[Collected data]
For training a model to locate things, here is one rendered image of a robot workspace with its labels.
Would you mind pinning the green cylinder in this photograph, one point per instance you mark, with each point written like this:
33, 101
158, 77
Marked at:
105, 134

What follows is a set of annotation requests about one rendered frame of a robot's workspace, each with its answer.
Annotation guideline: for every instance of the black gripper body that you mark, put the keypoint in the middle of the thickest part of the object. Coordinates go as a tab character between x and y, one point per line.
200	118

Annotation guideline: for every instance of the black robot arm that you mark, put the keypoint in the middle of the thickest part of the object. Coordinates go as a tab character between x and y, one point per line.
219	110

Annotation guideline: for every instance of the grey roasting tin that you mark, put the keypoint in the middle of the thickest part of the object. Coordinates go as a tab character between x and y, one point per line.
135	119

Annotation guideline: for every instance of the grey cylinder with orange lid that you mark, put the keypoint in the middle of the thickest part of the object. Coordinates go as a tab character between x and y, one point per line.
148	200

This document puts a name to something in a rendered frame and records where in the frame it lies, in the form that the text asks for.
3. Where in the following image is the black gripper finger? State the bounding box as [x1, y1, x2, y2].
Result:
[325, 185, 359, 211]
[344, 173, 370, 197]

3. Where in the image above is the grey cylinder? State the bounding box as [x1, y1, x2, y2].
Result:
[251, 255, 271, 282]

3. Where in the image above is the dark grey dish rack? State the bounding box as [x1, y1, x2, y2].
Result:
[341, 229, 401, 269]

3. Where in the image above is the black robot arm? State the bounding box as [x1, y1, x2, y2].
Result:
...
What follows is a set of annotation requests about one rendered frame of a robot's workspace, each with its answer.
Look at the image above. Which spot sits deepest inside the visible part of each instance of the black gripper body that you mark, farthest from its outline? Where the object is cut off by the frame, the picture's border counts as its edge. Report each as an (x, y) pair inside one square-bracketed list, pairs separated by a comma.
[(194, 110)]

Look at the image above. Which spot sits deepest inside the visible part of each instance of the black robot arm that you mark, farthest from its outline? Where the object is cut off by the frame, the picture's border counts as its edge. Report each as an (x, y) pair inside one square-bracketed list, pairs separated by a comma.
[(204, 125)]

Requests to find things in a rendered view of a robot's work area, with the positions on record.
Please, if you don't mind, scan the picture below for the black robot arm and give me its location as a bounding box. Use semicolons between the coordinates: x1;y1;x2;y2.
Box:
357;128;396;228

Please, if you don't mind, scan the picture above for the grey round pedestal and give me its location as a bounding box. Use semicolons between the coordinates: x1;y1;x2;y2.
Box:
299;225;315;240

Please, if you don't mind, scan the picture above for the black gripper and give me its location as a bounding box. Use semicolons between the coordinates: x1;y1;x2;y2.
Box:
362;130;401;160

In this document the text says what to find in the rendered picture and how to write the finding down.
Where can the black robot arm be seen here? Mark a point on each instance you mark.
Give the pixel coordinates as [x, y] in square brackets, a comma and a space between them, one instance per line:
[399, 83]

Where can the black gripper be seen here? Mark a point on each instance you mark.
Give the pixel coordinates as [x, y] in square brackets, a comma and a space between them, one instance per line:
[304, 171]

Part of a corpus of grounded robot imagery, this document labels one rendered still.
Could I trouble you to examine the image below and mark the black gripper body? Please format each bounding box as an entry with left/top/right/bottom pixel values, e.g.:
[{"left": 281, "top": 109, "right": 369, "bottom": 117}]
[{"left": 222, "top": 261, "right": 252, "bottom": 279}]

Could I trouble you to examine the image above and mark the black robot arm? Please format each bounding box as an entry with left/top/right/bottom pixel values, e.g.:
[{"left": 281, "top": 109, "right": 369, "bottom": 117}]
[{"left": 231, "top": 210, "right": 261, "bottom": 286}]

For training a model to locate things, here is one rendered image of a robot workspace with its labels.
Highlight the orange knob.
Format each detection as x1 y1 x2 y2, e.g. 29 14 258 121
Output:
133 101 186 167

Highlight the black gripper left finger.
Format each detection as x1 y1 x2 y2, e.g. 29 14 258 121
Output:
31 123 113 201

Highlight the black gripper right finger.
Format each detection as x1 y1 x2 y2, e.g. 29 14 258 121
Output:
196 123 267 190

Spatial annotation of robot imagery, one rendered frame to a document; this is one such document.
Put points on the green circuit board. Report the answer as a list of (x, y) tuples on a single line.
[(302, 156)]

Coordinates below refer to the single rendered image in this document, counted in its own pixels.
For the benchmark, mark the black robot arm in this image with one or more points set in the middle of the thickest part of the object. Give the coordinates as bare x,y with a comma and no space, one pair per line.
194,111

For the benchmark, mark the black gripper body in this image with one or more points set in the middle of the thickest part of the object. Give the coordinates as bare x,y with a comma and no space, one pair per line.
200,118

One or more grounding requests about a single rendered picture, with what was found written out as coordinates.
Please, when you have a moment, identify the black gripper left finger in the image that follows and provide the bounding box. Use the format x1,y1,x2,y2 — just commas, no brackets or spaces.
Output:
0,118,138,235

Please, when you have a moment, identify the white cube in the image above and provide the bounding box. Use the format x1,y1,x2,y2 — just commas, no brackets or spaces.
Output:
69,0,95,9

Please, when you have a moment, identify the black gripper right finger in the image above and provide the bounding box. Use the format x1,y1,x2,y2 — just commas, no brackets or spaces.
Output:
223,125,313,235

### TASK DIRECTIONS
Your answer should be the lines above, from the line containing "Where can the black gripper" up to and including the line containing "Highlight the black gripper right finger.", reproduced exactly and with nothing else.

### WORKED SOLUTION
Where can the black gripper be seen here? Mark a point on each instance you mark.
Give the pixel coordinates as [x, y] in square brackets, a comma and a space between them, one instance per line:
[304, 171]

Part of a corpus of grounded robot imagery, this document labels one rendered still.
Could I trouble you to examine the image below and mark the black gripper body? Please format each bounding box as an entry with left/top/right/bottom pixel values, e.g.:
[{"left": 281, "top": 109, "right": 369, "bottom": 117}]
[{"left": 222, "top": 261, "right": 252, "bottom": 279}]

Could I trouble you to examine the image above and mark the black robot arm? Please format each bounding box as an entry with left/top/right/bottom pixel values, e.g.:
[{"left": 281, "top": 109, "right": 369, "bottom": 117}]
[{"left": 231, "top": 210, "right": 261, "bottom": 286}]

For training a model to locate things, here is one rendered image of a robot workspace with its labels.
Highlight the orange knob.
Format each detection as x1 y1 x2 y2, e.g. 29 14 258 121
Output:
133 101 186 167

Highlight the black gripper left finger.
Format each detection as x1 y1 x2 y2, e.g. 29 14 258 121
Output:
31 123 113 201

Highlight the black gripper right finger.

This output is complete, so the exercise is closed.